И снова этот игривый голос, так кошка играет с мышкой, помрыкивая от удовольствия. Кажется Роад сейчас была серьёзна, раздражена и даже капельку зла. Чем он успел так перед ней согрешить-то? Ему что, своих проблем мало?
— Нет, милейшая Мечта, я, видишь ли, не отвечаю за свои действия, или у меня потеря памяти, или я вообще сумасшедший, но я, разумеется, не знаю, что именно творю.

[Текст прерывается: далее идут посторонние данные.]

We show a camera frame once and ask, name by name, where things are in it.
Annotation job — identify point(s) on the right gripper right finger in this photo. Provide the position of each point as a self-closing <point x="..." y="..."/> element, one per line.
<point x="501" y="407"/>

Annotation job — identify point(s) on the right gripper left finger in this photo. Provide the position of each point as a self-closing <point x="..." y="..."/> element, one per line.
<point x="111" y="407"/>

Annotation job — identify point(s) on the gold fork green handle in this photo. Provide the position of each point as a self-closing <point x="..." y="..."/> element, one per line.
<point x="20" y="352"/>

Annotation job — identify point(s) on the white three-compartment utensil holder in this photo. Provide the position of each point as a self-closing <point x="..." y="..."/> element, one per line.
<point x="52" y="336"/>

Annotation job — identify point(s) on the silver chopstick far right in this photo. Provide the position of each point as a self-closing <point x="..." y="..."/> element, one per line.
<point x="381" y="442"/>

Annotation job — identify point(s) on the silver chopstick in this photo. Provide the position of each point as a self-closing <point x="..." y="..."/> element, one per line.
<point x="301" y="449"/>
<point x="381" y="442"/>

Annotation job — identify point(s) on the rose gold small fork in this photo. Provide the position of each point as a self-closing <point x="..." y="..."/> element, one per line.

Тикки отвернулся от Мечты и вошёл в дом. Поспешно пройдя кухонные помещения и направившись к кабинету Шерила, дабы лично убедиться, что его нет на месте, Тикки подумал о том, что лично прибил бы тех идиотов, что проектировали этот дом. Зачем было делать такой удобный выход в сад именно из кухни? Тикки любил открывающийся из него вид гораздо больше тех, что открывались из всех этих парадных и не очень выходов. Но каждый раз шляться через наполненные жарой и иногда до боли раздражающими запахами помещения Микк просто ненавидел.
Удостоверившись, что Шерила на самом деле нет, и выспросив у Трисии о том, что её супруг не появится до вечера, Тикки только мысленно покачал головой над идиотизмом брата. Неужели удочерение Роад стоило этой женитьбы? Нет, Тикки был согласен что тихая, незаметная и удивительно умная Трисия была не такой уж плохой хозяйкой. Её дни были сочтены, но благодаря состоянию Шерила и его связям, женщина могла без лишней боли прожить на пару лет дольше, а потому предпочитала никому не мешать, а если это было в её силах, то и способствовать в различных делах. Тот самый обманчивый и безобидный вид Трисии был лишь её внешностью, на самом деле жена Шерила уже давно знала, что с её мужем что-то не так, не раз общалась с Тысячелетним Графом, и, хоть и не знала всего о них, о многом догадывалась. Собственно, именно поэтому она до сих пор была жива, и дни её жизни даже были продлены. Правда, Трисия и не предполагала, что благодаря её мужу и Графу весь этот мир не продержится ещё двух обещанных ей лет, но это были уже никому не нужные детали.